Task to complete:
The answer is a single figure: how many lines below contain the word "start".

== == ==

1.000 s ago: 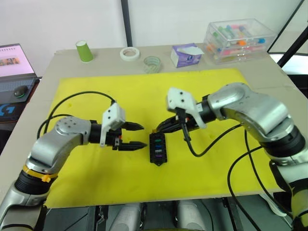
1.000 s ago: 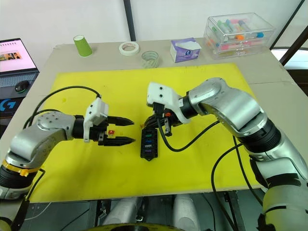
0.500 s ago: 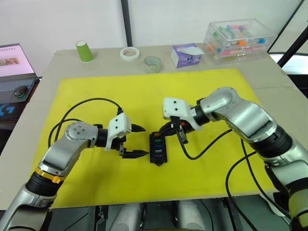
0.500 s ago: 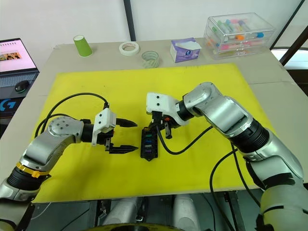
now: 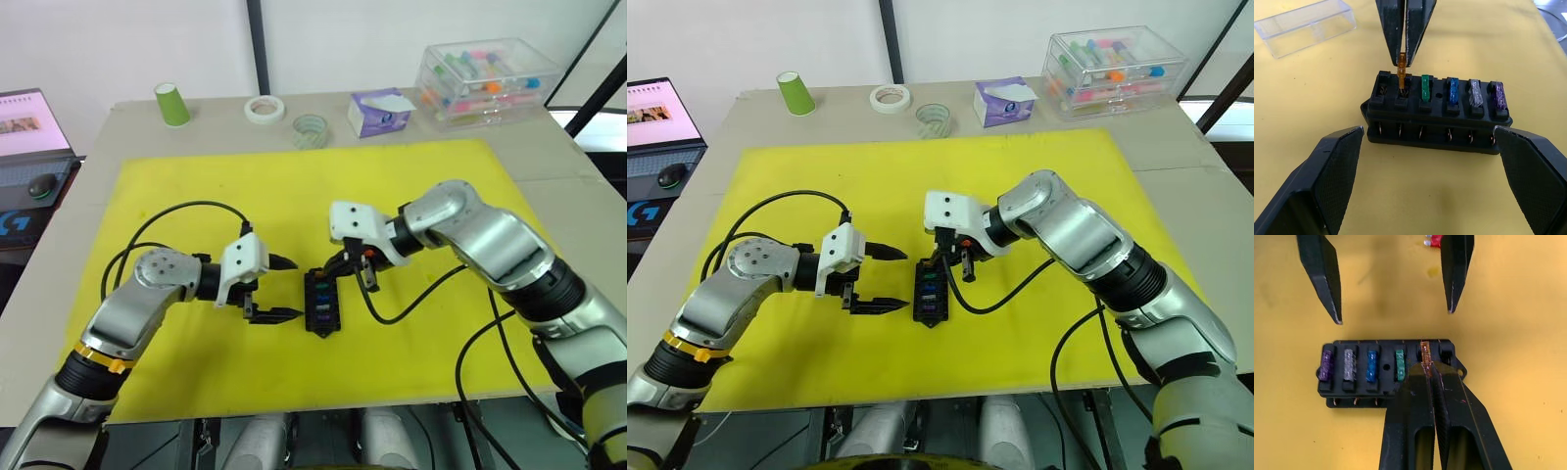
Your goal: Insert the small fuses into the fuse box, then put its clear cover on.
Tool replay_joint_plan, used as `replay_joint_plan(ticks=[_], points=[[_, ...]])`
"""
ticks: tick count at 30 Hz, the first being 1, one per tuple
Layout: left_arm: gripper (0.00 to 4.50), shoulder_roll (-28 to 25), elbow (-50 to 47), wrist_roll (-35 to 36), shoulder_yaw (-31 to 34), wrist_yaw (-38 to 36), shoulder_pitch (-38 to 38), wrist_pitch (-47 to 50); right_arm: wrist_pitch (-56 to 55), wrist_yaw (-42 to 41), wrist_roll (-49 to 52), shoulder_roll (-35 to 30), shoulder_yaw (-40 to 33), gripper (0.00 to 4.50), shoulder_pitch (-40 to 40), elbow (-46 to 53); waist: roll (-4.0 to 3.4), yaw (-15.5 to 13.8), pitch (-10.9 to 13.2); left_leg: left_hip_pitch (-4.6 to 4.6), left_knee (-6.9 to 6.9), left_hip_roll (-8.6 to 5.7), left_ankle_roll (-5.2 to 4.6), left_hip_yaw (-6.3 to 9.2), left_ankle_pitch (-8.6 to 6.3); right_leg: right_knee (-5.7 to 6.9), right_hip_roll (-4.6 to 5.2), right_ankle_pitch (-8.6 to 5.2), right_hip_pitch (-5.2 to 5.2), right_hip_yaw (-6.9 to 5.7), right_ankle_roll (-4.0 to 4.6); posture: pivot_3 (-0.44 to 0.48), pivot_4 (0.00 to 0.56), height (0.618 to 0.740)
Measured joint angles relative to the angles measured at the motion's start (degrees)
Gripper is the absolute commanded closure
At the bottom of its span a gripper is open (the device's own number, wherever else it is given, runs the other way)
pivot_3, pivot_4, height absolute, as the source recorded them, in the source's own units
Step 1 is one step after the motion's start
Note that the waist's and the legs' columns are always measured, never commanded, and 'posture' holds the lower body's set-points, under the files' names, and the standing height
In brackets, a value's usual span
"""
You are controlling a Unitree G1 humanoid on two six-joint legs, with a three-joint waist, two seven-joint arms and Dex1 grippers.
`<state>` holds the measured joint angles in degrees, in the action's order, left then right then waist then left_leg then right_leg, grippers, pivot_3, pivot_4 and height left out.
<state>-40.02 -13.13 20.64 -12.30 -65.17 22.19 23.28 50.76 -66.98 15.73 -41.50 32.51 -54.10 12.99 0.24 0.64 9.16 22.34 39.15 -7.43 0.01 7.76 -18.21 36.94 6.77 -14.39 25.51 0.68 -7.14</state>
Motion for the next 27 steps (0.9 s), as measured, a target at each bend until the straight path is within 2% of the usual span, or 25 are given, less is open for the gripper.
replay_joint_plan(ticks=[27], points=[[0.04, 0.22, -0.01, -0.44, -0.02, 0.02, -0.14, -0.04, 1.43, 0.87, -3.69, 1.62, 1.25, 4.5, 0.93, -0.28, 0.0, -0.01, 0.0, 0.0, 0.0, 0.0, 0.0, 0.0, 0.0, 0.01, 0.0, 0.0, 0.0, -0.01, 0.0, 0.0, 0.15, 0.74]])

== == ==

Answer for the task:
2